A common misconception about the cloud is that it’s not secure. However, in reality, it isn’t any more or less secure than an on-premise system. It’s all in how you use it and what security measures you put in place. Another misconception is that you don't need to worry about security because Microsoft takes care of everything for you. This is not the case and creates a false sense of security.   

Office 365 has built-in security and continuous compliance. You always know where your data is, who has access to it, and who accessed it and when. You can also remotely wipe all data from a mobile device if it’s lost or stolen. But did you know that there are advanced security features that are often not enabled or configured appropriately to maximise your investment?  

Office 365 has a lot of built in security features to keep your company’s data safe which are not enabled by default. Some of most notable include:  

Advanced Threat Analytics (ATA): ATA uses analytics and machine learning to detect and alert you to suspicious activity straight away. ATA has built-in intelligence to learn, analyse, and identify normal and suspicious users or devices, keeping you updated in real-time. It can detect things such as anomalous logins, password sharing, or modification of sensitive security groups. 

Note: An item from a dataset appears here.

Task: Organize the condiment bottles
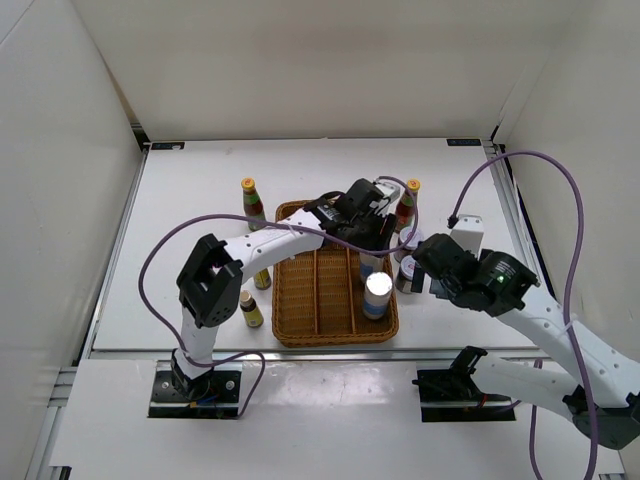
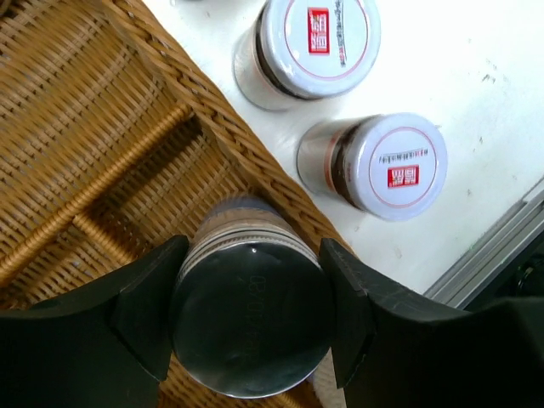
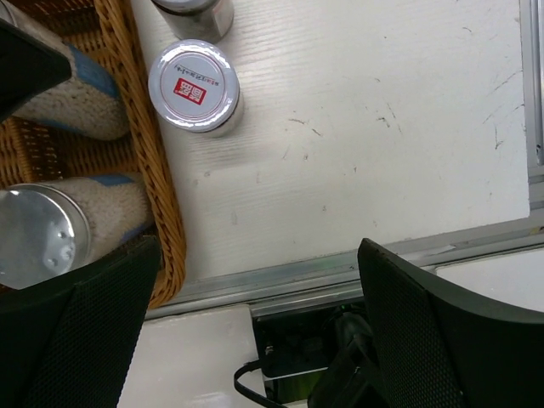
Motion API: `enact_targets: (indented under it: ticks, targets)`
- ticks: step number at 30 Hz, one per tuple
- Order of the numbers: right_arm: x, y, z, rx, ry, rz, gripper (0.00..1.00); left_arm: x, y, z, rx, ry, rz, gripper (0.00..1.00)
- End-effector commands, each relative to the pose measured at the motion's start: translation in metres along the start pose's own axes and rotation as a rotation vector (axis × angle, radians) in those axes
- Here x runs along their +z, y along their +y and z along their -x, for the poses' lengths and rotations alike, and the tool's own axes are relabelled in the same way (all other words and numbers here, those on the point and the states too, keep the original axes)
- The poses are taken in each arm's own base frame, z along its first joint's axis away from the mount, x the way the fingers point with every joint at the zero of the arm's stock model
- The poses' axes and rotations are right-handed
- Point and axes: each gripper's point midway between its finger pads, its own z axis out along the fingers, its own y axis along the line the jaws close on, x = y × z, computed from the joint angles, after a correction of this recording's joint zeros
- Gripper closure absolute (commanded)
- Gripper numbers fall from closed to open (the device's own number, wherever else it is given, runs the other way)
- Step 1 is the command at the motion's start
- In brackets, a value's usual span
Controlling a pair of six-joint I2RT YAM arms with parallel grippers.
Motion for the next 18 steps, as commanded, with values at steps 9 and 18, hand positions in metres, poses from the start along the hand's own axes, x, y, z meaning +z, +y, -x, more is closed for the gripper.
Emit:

Mobile Device Management (MDM): This feature helps you secure and manage Office 365 on employees’ mobile devices to protect private company intellectual property. You can create and manage device security policies, remotely wipe a device, and view detailed device reports. It provides a “Unified Endpoint Management” of both organisational and personal devices in a way that protects organisational data.

Data Loss Prevention (DLP): This monitors emails and prevents sensitive information from leaving your organisation. When enabled, all emails to and from an organisation are scanned for information such as credit card numbers or keywords related to your intellectual property. But DLP goes beyond email. You can configure alerts when specific documents are shared or even prevent the accidental (or purposeful) sharing of sensitive information. You can even control how to deal with non-compliance, with options including denying the sharing of information, informing management, or merely a warning about sensitive content.  

Password Unification 

Utilising a system known as Single Sign-On (SSO), the passwords for all the Microsoft and non-Microsoft systems used by the organisation can be unified into a single access control system. This adds security and convenience when users sign-on to various applications. 

With single sign-on, users sign in once with one account to access devices, company resources, software as a service (SaaS) applications, and web applications. Administrators have a centralised user account management system which allows them to easily add or remove user access to applications. All these systems can also be secured with multi-factor authentication.  

Without single sign-on, users must remember application-specific passwords and sign in to each application. IT staff need to create and update user accounts for each application such as Office 365, Salesforce, Zendesk, etc. Users need to remember multiple passwords (which usually means they choose weak passwords), plus spend the time to sign in to each application.